From the listing below, extract every line containing "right".

### Data to process

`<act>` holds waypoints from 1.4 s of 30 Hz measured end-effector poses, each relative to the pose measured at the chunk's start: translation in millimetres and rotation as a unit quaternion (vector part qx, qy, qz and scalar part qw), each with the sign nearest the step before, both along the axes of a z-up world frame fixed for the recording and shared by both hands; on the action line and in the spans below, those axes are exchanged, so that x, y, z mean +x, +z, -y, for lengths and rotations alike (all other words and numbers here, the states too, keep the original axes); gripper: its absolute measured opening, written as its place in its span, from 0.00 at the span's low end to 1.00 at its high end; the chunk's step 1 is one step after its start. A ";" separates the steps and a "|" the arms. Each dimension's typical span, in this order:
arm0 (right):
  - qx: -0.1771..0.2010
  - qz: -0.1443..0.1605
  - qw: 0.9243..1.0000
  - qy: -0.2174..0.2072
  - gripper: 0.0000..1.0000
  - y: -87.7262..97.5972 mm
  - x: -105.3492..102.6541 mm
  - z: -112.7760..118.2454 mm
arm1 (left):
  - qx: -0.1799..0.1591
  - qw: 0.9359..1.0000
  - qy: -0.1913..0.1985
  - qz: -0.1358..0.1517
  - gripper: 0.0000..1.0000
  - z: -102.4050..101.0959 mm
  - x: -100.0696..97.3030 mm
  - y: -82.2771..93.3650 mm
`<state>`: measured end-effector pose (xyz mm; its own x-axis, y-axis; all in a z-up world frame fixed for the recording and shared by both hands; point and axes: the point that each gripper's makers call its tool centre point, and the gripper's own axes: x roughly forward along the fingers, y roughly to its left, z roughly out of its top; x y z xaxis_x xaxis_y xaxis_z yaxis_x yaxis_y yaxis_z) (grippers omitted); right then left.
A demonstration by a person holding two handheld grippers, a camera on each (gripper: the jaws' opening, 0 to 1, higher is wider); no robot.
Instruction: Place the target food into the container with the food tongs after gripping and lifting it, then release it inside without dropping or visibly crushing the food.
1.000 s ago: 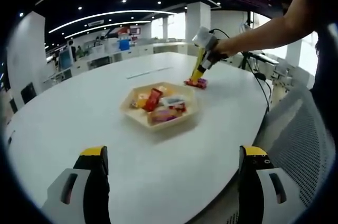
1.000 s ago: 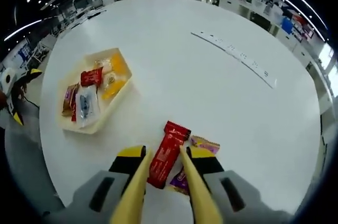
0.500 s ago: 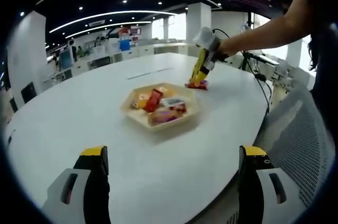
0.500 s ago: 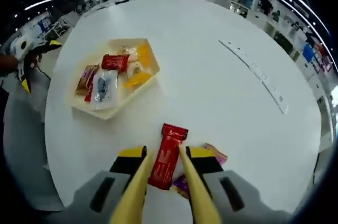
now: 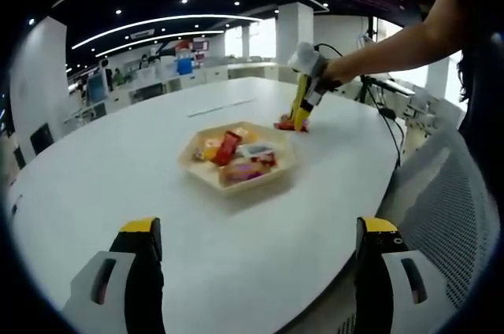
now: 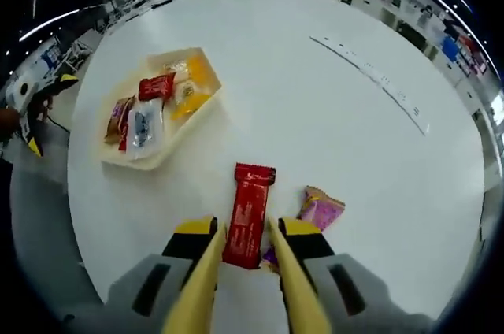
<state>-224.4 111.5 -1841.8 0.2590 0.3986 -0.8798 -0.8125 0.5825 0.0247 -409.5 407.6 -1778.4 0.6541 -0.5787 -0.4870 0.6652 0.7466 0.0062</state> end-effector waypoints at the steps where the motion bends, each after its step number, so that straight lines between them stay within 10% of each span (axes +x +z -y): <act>1: -0.004 -0.007 1.000 -0.002 0.27 0.4 -3.4 1.2 | 0.000 1.000 0.001 0.000 0.99 -0.2 0.0 -0.3; 5: -0.018 0.009 0.998 0.065 0.24 0.3 -6.1 0.0 | 0.002 1.000 0.000 -0.002 0.99 0.3 -0.6 0.0; 42: -0.005 0.033 0.992 0.120 0.24 92.7 9.7 -23.6 | -0.014 1.000 -0.002 0.006 1.00 1.8 0.3 4.9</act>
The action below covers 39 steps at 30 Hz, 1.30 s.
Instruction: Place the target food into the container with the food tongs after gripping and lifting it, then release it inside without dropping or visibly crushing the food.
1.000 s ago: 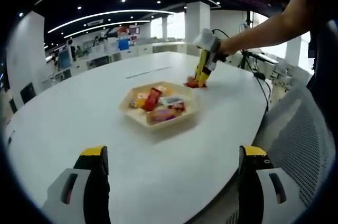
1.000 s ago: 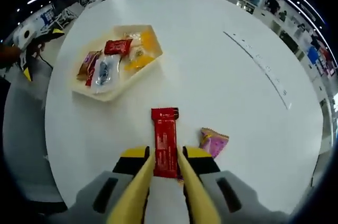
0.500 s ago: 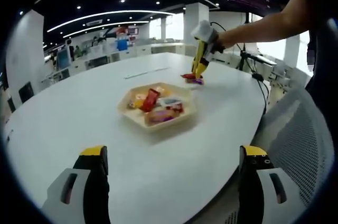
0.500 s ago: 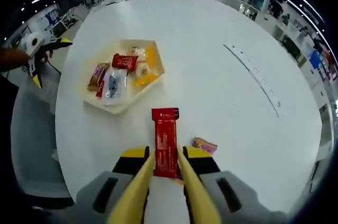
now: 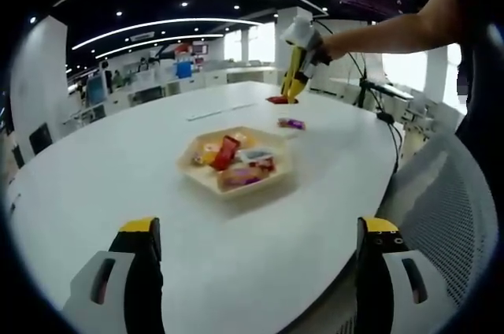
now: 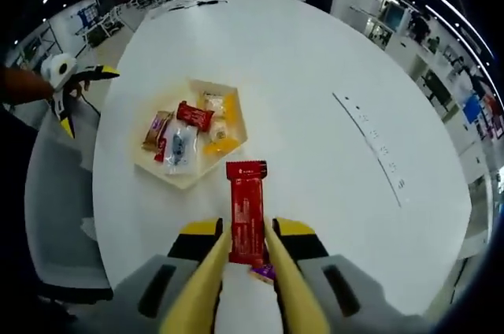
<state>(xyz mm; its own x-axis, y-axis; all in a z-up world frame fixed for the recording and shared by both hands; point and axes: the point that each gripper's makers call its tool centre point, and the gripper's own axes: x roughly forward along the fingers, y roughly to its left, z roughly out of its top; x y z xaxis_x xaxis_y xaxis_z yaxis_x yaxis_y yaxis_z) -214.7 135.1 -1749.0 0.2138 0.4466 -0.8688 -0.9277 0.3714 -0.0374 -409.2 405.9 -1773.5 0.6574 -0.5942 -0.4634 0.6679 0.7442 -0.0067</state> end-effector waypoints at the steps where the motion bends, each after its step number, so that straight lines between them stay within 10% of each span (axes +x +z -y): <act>1: 0.001 -0.001 1.000 0.001 0.24 0.8 -0.1 -1.5 | -0.001 1.000 0.000 -0.001 1.00 0.0 -0.2 -0.1; 39: 0.048 0.009 0.995 0.092 0.24 34.5 -33.5 -149.3 | 0.001 1.000 -0.004 0.003 1.00 0.4 -0.6 0.7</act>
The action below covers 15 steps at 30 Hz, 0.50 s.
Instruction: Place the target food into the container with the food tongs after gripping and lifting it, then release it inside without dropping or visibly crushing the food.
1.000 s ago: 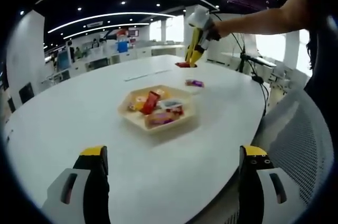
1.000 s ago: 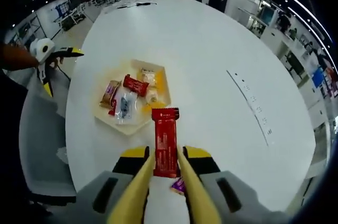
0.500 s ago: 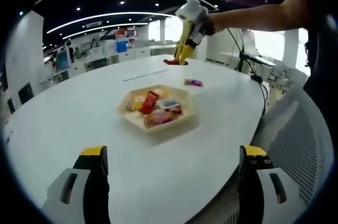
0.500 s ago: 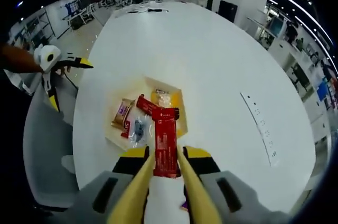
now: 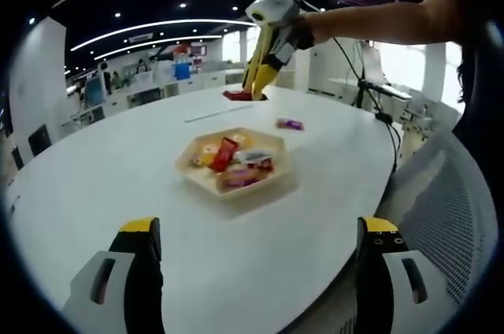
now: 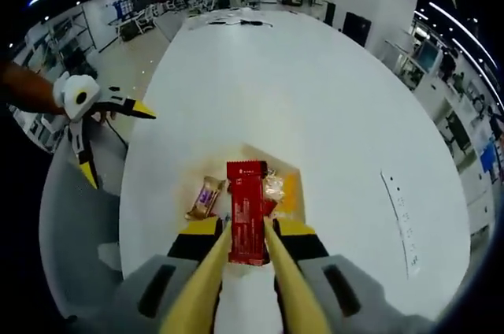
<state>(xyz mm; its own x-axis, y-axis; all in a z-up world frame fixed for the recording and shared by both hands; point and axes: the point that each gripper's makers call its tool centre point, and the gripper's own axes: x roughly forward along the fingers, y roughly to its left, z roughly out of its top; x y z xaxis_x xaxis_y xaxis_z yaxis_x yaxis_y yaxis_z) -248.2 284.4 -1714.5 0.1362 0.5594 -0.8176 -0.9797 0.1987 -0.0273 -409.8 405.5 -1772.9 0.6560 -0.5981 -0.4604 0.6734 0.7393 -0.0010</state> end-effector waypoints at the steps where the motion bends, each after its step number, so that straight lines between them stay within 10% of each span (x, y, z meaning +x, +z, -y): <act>1: 0.000 0.001 1.000 0.002 0.24 0.3 -0.8 -2.8 | 0.000 1.000 0.000 0.000 1.00 -0.1 0.0 -0.3; 15: 0.007 -0.014 1.000 0.007 0.27 -0.6 -12.8 -22.3 | 0.003 1.000 -0.002 0.000 1.00 0.6 -0.8 -0.1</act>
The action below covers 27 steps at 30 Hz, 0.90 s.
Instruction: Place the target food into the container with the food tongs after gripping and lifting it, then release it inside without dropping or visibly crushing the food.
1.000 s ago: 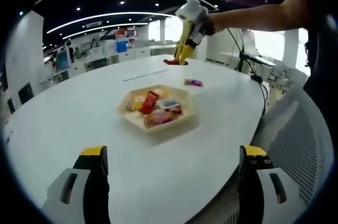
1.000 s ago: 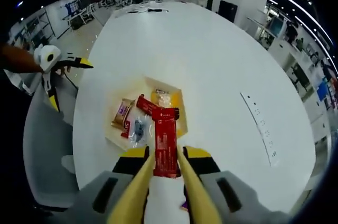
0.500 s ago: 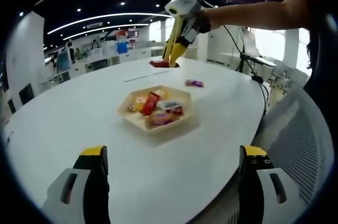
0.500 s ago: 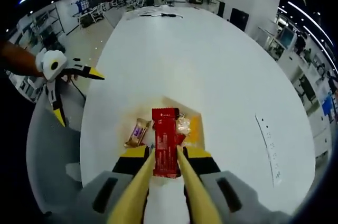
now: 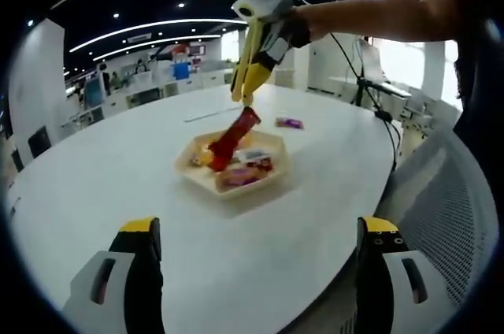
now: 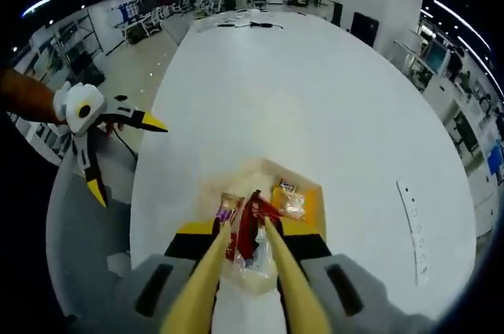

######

- [Worked solution]
arm0 (right):
`<state>`: measured end-effector pose (xyz mm; its own x-axis, y-axis; all in a z-up world frame fixed for the recording and shared by both hands; point and axes: the point that each gripper's makers call its tool centre point, and the gripper's own axes: x roughly forward along the fingers, y roughly to its left, z roughly out of its top; x y z xaxis_x xaxis_y xaxis_z yaxis_x yaxis_y yaxis_z) (grippers omitted); right then left.

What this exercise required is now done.